> [Your goal]: Copy out the lines of the listing from the one containing "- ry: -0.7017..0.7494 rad" onward, through the last, without altering any.

> [Recorded data]:
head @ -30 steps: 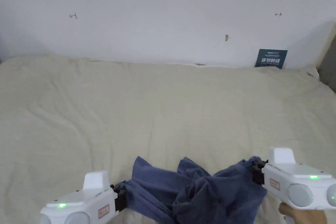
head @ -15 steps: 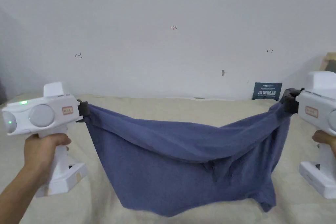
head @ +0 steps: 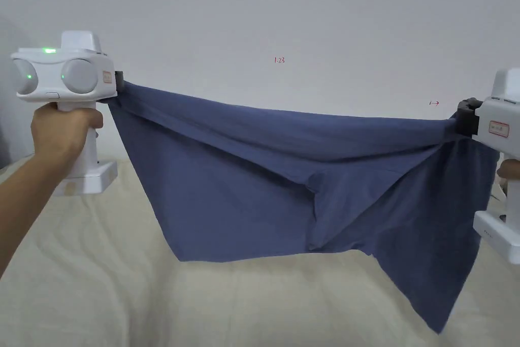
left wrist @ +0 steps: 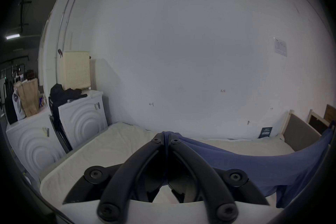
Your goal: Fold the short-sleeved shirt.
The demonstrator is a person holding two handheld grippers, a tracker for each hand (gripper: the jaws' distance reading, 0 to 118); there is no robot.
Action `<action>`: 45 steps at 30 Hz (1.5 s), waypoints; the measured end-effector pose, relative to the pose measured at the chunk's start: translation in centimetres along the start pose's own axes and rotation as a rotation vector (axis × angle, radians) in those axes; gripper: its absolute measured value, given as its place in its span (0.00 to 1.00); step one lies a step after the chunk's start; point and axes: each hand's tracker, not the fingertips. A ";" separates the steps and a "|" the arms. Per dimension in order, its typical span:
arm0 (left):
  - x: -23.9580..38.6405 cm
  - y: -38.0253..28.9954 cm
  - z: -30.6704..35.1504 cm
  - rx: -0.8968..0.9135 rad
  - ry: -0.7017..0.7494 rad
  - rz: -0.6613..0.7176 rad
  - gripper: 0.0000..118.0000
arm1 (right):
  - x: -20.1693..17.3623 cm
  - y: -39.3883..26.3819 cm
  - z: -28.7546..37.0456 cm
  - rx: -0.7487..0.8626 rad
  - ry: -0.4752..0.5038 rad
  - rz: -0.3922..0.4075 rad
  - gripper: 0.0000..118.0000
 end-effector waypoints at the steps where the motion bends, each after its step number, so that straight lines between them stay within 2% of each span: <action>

> [Exercise answer]:
  - ry: -0.7017..0.7494 rad
  - rz: -0.6613..0.7176 rad
  - gripper: 0.0000..118.0000
arm1 (right):
  - x: -20.1693..17.3623 cm
  - y: -39.3883..26.3819 cm
  - z: -28.7546..37.0456 cm
  - rx: -0.7487..0.8626 rad
  - ry: -0.4752..0.5038 rad
  - rz: -0.3922..0.4075 rad
  - gripper: 0.0000..118.0000
 end-effector waypoints at the steps where the motion bends, each after its step number, so that straight lines between them stay within 2% of each span: <action>

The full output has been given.